### Collected data
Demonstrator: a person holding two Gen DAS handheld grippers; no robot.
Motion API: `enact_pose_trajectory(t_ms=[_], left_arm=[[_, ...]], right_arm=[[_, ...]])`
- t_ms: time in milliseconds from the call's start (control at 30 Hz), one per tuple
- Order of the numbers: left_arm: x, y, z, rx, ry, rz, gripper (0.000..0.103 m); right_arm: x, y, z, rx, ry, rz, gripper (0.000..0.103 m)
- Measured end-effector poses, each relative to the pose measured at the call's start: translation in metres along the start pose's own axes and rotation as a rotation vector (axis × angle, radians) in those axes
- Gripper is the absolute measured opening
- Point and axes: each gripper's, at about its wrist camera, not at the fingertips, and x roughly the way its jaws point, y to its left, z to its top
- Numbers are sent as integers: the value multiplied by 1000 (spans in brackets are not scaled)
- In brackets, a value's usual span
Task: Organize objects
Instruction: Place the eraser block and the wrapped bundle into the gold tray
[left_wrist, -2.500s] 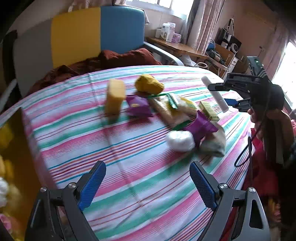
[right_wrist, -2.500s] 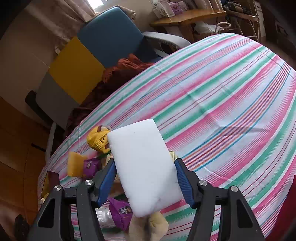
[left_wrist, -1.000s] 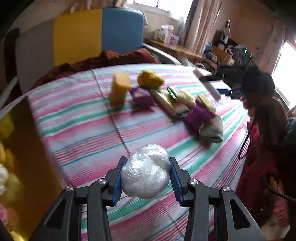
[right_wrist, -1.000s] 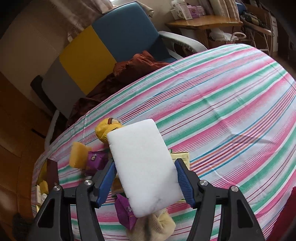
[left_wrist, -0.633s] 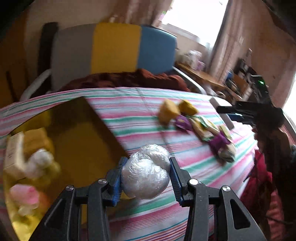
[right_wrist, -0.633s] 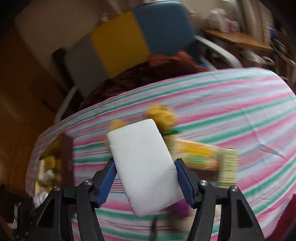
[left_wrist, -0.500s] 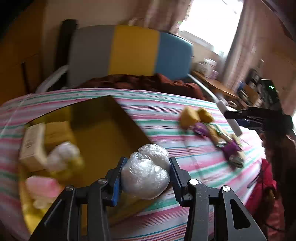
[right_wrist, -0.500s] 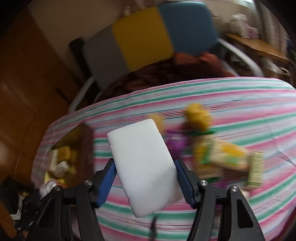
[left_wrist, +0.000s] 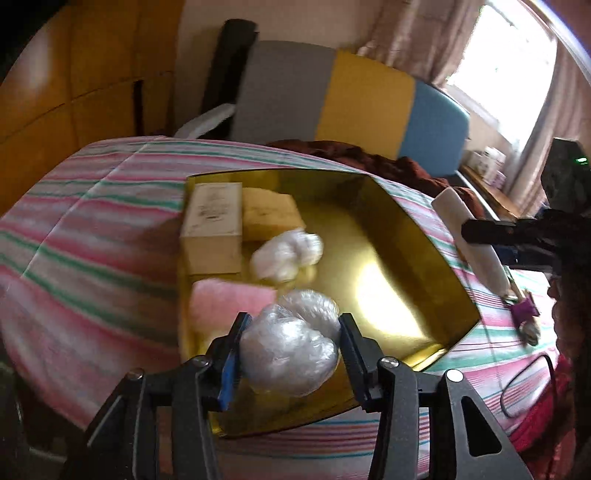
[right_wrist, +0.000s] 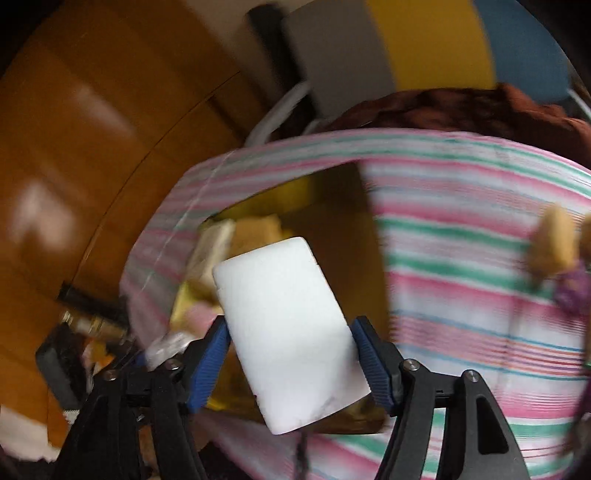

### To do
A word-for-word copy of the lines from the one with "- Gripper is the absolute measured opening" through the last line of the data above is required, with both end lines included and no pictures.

### Exercise response
- Gripper is the absolute measured opening
- Point and axes: each gripper's, at about its wrist camera, not at the fingertips, and x roughly the way its jaws point, y to its left, z to its top
- Numbers are sent as integers: the value multiplied by 1000 (spans in brackets are not scaled)
- In brackets, a value's usual span
Task: Organize objects
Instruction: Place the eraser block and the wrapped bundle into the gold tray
[left_wrist, -2.500s] 
[right_wrist, -2.500s] 
[left_wrist, -1.000s] 
[right_wrist, -1.000s] 
[left_wrist, -0.633s] 
[right_wrist, -0.633s] 
[left_wrist, -0.500s] 
[right_wrist, -0.500s] 
[left_wrist, +0.000s] 
[right_wrist, +0.000s] 

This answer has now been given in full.